EXERCISE BRIEF
Among the lines below, restate word for word only those from the line with "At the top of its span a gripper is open" through the line with "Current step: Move", with both end lines kept.

GIVEN MATERIAL
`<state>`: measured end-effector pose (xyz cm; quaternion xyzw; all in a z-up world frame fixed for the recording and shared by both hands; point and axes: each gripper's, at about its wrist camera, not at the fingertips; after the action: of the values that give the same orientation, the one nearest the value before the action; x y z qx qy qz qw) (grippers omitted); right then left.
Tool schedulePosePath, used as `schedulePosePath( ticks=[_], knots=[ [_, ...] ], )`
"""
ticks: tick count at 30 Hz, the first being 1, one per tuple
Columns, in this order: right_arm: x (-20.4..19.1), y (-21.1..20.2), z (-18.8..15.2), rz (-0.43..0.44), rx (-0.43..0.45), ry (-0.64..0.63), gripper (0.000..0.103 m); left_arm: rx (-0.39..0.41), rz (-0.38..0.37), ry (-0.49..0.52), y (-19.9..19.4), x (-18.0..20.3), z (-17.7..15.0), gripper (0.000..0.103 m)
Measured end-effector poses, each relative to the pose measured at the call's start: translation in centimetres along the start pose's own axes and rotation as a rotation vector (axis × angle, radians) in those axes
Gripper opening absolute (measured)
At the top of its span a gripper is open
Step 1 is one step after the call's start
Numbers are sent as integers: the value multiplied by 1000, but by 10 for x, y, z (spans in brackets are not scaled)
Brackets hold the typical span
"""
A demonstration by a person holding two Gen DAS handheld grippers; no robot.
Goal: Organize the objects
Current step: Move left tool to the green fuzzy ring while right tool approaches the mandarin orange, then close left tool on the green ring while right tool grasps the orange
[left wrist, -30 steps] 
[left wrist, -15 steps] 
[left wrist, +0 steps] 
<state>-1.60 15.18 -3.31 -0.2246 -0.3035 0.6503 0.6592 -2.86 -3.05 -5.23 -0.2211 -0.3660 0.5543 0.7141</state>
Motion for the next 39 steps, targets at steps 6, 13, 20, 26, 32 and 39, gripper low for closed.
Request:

TASK ANSWER
At the top of its span a gripper is open
Step 1 is one step after the call's start
Numbers are sent as integers: the value multiplied by 1000, but by 10 for x, y, z (spans in brackets are not scaled)
Brackets hold the typical span
"""
A demonstration by a person holding two Gen DAS handheld grippers; no robot.
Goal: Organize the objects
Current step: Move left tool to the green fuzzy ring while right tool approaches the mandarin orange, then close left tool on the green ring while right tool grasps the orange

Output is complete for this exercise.